If you want to expand your net to South-Eastern Idaho, I also recommend Guardyan in the Idaho Falls area. Shyne is a member here, although I don't see her posting often. Here is her website:

Guardyan Kennels - German Shepherd breeder in Idaho

Good luck!
Sheilah


----------



## jen128 (May 2, 2011)

Thank you Sheilah! I have looked at Guardyan Kennels already and they do have some very nice dogs and I wouldn't mind going to Idaho either. However, I haven't heard of Cel Hope but checked out her website and her dogs are beautiful. I really like what I see there.

And thanks for welcoming me to the forum Danielle . To better answer your question, I mostly want a GSD for a companion dog. I am a jogger and would love if I could have a dog at my side. I am also interested in Schutzhund. I have visited a few Schutzhund clubs in the area and would really like to get involved in it when I get my pup which makes me lean more towards a working line. But most of all I would like a good family dog.


----------



## sitstay (Jan 20, 2003)

If you're okay coming a little farther into Idaho, I also highly recommend Heidi Theis. Here is her website:

Welcome to vom Theishof German Shepherds!!
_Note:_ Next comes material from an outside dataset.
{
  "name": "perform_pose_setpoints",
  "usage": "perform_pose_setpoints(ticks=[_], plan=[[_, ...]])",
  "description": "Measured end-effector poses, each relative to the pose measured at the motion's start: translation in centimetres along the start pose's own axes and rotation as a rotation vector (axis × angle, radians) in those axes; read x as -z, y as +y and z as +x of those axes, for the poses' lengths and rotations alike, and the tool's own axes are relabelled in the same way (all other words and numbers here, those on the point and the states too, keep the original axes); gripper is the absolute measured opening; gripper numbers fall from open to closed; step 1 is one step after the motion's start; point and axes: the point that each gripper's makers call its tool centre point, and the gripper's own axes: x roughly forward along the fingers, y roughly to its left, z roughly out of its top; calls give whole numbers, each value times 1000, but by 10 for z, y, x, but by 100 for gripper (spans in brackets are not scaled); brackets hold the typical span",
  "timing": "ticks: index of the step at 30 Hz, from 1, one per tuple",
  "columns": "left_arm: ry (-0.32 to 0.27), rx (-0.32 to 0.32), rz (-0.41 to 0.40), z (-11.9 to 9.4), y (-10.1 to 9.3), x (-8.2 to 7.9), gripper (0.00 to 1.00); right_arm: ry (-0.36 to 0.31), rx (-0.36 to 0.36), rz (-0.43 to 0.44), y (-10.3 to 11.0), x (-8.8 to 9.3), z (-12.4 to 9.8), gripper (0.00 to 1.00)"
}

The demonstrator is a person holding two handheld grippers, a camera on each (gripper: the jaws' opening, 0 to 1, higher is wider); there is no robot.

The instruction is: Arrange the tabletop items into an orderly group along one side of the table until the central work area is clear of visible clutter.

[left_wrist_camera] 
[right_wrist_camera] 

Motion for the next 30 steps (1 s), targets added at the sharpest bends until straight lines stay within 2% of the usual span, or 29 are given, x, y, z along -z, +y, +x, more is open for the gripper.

If I were to ever raise another GSD puppy, Heidi would be my go-to breeder. Her dogs are phenomenal. 
Sheilah


----------



## szariksdad (Jun 25, 2010)

I think there is a Czech working line breeder that moved up into your neck of the woods. I believe named Ehret German Shepherds Also in Colorado there is a great working line breeder but she does not breed very often. I forget the name now but if I remember I will send to you later


----------